童年成长、诗意阅读、世界视野……在自传体美文集《从丑小鸭到鸵鸟》中,张秋生先生将自己的成长经历真诚地倾诉给读者,他笔下童年居住的三层阁楼,正透出暖橘色的光,慰藉并鼓励着在挫折中迎接成长的小读者;从一只爱书的“丑小鸭”,嬗变为埋首于稿子和书堆中的“鸵鸟”,他自认是莫大的幸运。
在张秋生的世界童话旅行中,巴黎圣母院广场的鸽子、荷兰的风车、古老的塞纳河,留下他心灵的足迹。童年的纯真、阅读的纯情、写作的纯粹,让这套书闪现着真诚和智慧的光芒。在质朴而凝练的文字中,我们被作者的精神深深地感染——始终心怀美好的期待,保持向上的力量,便会收获生活美的馈赠。
精彩书摘
有没有重回童年的路?
有。
到了晚年,时时会行走在重回童年的路上。走回童年的路,是回忆之路。童年有许多值得依恋和回忆的地方。

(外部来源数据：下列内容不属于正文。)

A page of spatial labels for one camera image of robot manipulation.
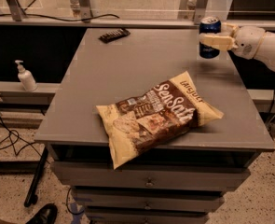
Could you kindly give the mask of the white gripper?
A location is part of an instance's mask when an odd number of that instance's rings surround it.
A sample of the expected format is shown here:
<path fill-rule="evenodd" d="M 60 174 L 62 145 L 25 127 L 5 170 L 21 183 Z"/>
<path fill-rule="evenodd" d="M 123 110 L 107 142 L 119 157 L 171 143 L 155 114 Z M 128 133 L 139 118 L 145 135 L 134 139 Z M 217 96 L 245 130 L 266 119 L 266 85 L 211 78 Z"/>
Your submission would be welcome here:
<path fill-rule="evenodd" d="M 199 42 L 213 49 L 232 50 L 235 55 L 250 60 L 257 53 L 265 32 L 263 28 L 255 26 L 239 28 L 237 24 L 223 22 L 221 33 L 201 33 Z"/>

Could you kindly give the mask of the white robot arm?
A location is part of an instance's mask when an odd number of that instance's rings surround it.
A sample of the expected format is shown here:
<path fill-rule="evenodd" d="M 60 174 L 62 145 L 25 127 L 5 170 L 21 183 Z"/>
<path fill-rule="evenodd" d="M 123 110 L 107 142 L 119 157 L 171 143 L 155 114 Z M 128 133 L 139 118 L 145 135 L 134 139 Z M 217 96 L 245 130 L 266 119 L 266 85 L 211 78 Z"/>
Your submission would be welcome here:
<path fill-rule="evenodd" d="M 201 33 L 199 41 L 218 50 L 231 50 L 247 60 L 256 59 L 275 72 L 275 33 L 257 26 L 224 23 L 220 33 Z"/>

如今生活在城市的孩子,很少有故乡这个观念。因为他们生在这座城市,长在这座城市,已经是城市的第二代、第三代,或更久远。故乡和他们相隔得很遥远。乡愁似乎是他们爸爸妈妈,或者是爷爷奶奶的事,与他们并无多大关联。即使偶尔回乡一次,也像是观光旅游,故乡显得很陌生,遥远。
即便像我这样,出生在上世纪的三十年代,爸妈也是那时候移居上海的,在以后的岁月里,他们有乡愁,我却没有。

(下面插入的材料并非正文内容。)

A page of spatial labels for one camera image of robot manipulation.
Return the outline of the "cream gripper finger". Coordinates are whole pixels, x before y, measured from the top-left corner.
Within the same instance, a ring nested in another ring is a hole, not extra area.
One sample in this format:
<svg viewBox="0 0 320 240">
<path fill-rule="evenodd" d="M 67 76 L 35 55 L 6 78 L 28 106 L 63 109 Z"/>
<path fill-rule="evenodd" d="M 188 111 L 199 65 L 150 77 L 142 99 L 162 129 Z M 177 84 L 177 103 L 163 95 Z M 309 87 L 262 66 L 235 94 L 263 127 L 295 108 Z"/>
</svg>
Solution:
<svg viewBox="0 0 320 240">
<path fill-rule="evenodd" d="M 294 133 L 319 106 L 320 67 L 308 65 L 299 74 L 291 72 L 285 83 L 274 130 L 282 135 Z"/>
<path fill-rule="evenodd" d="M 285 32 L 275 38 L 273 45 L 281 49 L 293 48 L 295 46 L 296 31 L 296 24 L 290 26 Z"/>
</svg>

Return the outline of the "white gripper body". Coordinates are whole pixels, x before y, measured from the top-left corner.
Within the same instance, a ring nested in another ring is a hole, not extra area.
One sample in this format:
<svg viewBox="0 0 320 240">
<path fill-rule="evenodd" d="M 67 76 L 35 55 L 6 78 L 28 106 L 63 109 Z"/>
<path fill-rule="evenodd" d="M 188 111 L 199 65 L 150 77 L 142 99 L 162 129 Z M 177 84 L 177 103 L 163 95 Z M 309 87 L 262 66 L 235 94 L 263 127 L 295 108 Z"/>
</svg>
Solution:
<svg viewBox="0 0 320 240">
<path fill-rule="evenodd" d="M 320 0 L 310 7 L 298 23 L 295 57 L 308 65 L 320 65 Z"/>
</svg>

我深深怀念的是童年,童年居住和生活的街道、弄堂,我家那间小小的三层阁楼,还有我就读的那所狭小的弄堂小学。
近年,我家搬迁到离我童年生活很近的地方,那曾是我告别童年后甚少再涉足的地方。如今,我会时常自觉或不自觉地朝我童年生活的那条路,那原先弄堂的所在走去,那曾是我童年无数次行走过的路。
尽管童年生活的弄堂和学校,早已荡然无存,代之以一幢幢的高楼大厦,但当我经过那里时,头脑里时时浮现的还是一片片低矮的平房或楼房,还有那些小商铺、小菜场,那些逼仄、狭长却又四通八达的小弄堂……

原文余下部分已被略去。